Name: Lauren Willard

Dept: Admin of English Department

Classroom: Main Office

Email: [email protected]

 

Biography

 

Lauren Willard is a dedicated educator with nineteen years in LAUSD with experience as a teacher, AP and GATE coordinator, and district Common Core ELA Expert. Recognized for innovation and excellence in curriculum development, mentoring and instruction that has consistently met the needs of a broad range of students, teachers, and staff. Currently, Lauren is an assistant principal at HArts Academy.

 

Her degrees and awards include: Teacher of the Year Golden Apple Award, Recipient of National Board Certificate, Fund for Teachers Fellowship, Masters Degree in English Literature with a Rhet. Comp. Emphasis, Bachelors Degree in Social Studies and English, Secondary English and Administrative Credential and CLAD certification.

 

Philosophy

 

“During my teaching experience, I have learned that teaching students how to read and write more effectively depends greatly on the following factors: organization, willingness, and understanding. If a teacher is well-organized, is willing to listen and work with students who need help and above all, is flexible when unexpected circumstances arise, then there is a higher chance of student achievement.

 

It is my belief that if students feel comfortable in their classroom environment they will have a higher success rate. As a teacher, I would hope my classroom would provide students with a positive and nurturing learning environment, one that fosters cooperative learning.

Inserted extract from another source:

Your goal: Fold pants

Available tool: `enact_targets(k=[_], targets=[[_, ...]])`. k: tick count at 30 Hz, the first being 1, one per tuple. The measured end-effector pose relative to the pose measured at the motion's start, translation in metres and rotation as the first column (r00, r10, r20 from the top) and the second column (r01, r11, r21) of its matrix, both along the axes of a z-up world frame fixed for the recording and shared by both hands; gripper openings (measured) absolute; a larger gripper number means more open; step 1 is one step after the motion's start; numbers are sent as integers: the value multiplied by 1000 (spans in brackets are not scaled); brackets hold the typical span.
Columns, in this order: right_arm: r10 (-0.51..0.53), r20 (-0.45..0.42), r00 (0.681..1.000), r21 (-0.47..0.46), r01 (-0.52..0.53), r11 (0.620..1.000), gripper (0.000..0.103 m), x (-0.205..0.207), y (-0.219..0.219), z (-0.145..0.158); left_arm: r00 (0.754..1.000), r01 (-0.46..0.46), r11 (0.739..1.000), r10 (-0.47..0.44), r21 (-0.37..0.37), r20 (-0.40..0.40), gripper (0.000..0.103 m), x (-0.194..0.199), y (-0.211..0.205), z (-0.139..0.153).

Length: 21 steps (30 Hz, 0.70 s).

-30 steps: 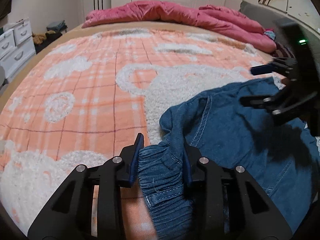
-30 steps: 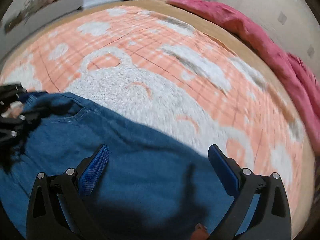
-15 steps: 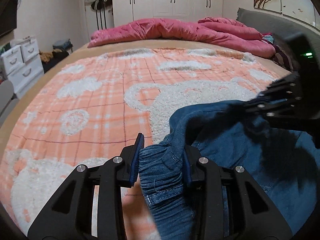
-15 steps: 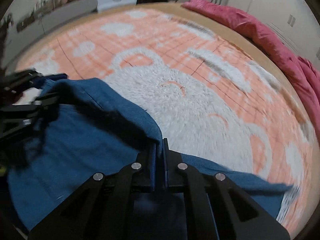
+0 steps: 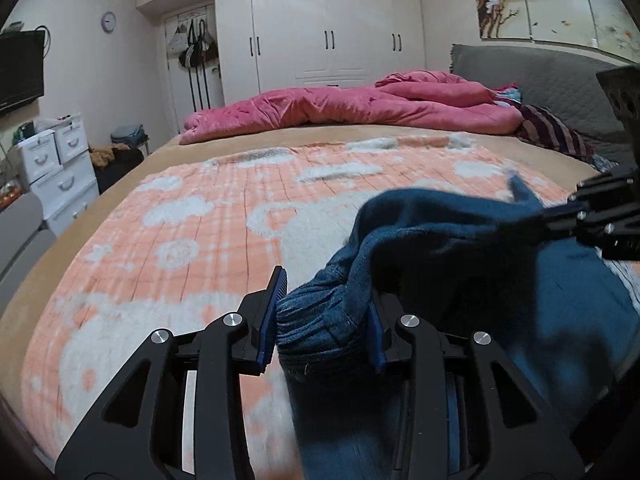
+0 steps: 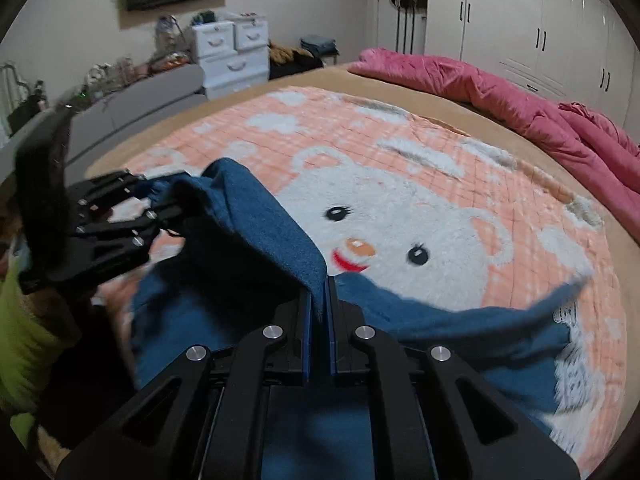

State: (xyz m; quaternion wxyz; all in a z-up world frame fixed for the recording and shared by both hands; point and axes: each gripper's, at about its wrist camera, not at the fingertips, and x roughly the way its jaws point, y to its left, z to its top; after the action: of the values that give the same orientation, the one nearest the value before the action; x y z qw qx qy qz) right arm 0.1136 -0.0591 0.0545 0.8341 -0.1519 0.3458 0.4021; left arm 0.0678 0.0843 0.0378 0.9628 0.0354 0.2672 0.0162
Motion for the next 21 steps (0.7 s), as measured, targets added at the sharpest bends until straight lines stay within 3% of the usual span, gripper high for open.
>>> enact_targets(k=[5, 10, 17, 21], targets=[[51, -52, 997, -30, -52, 998, 5, -41, -8, -21, 998, 34, 999, -35, -14, -58, 30, -38, -3, -10], [84, -119, 989, -80, -94, 992, 5, -71, -4, -49, 990, 58, 998, -55, 17, -133, 30, -57, -8, -24], [97, -215, 972, -120, -125, 985, 9, -84, 3, -82, 982, 17, 999, -22, -31, -186, 44, -69, 3, -34], [97, -240, 966, -83, -120, 989, 10, -84, -2, -80, 980, 14, 999, -20, -34, -199, 47, -81, 4, -32]])
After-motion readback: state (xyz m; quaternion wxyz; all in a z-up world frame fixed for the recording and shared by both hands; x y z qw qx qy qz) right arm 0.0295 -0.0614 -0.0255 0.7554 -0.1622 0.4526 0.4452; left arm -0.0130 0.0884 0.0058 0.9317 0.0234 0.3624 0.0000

Some of the strategies I plan on employing include: frequent class discussions, peer review, peer editing, and reciprocal teaching. Additionally, I hope to expose students to the various writing formats: persuasive, expository, analytical, narrative, etc. I want students to feel comfortable in their writing in addition to their surroundings.

 

Treating writing as a rhetorical process, one that anticipates the reader, I plan on incorporating Aristotle’s triad: Ethos, Logos, and Pathos. What I appreciate about using Aristotle’s triad is its simplicity and flexibility; it can be used for any writing assignment. Additionally, it teaches students how to build credibility and to convey meaning more effectively. They are more likely to recognize “the fallibility of one’s own opinions, the probability of bias in those opinions, and the danger of weighting evidence according to personal preferences,” (Nickerson) thus becoming more objective.

 

As Erika Lindemann points out in her chapter, “Shaping Discourse,” “To help our students become conscious of forms they may be unfamiliar with, we need to do what we ourselves would do: look at examples, analyze them to determine what principles govern the presentation of material, and practice the form in the context of sympathetic responses from readers”(131). It is my personal goal to provide students with plenty of writing experience, practice, and constructive criticism.

 

Upon reading Richard Straub’s article, “The Concept of Control in Teacher Response: Defining the Varieties of ‘Directive’ and ‘Facilitative’ Commentary,” I realize that responding to student work can impact how a student internalizes information. In order to help students process their learning, I feel it is necessary to provide feedback that facilitates, not directs. Such types of “facilitative” feedback include: guiding questions, “reflective” comments, and “qualified” evaluation (Straub 243).

 

Seeing as how “most secondary school students tend to be unable to respond evaluatively to what they read” (Tierney 136), I plan on engaging students’ reading and understanding of the texts through dialectical journals and class discussions. Additionally, any writing done in the class will be in direct conjunction with the course reading materials.

 

While I agree that students should be familiar with psychoanalytical, postcolonial, feminist, new historicist, Marxist literary approaches, I don’t want them to feel limited by them. So often these approaches are introduced to students in isolation without connecting to their functions. It is my hope to present these approaches as different lenses or glasses students can try on whenever they feel inclined.

 

Overall, in addition to everything mentioned thus far, I am an adamant believer in “learning for learning’s sake.” As a life long learner myself, I believe teachers do students a disservice when we are not current on research and developments in education, which is why I plan on attending upcoming professional developments and collaborations with fellow colleagues. In the words of Confucius, “Learning without thought is labor lost; thought without learning is perilous.”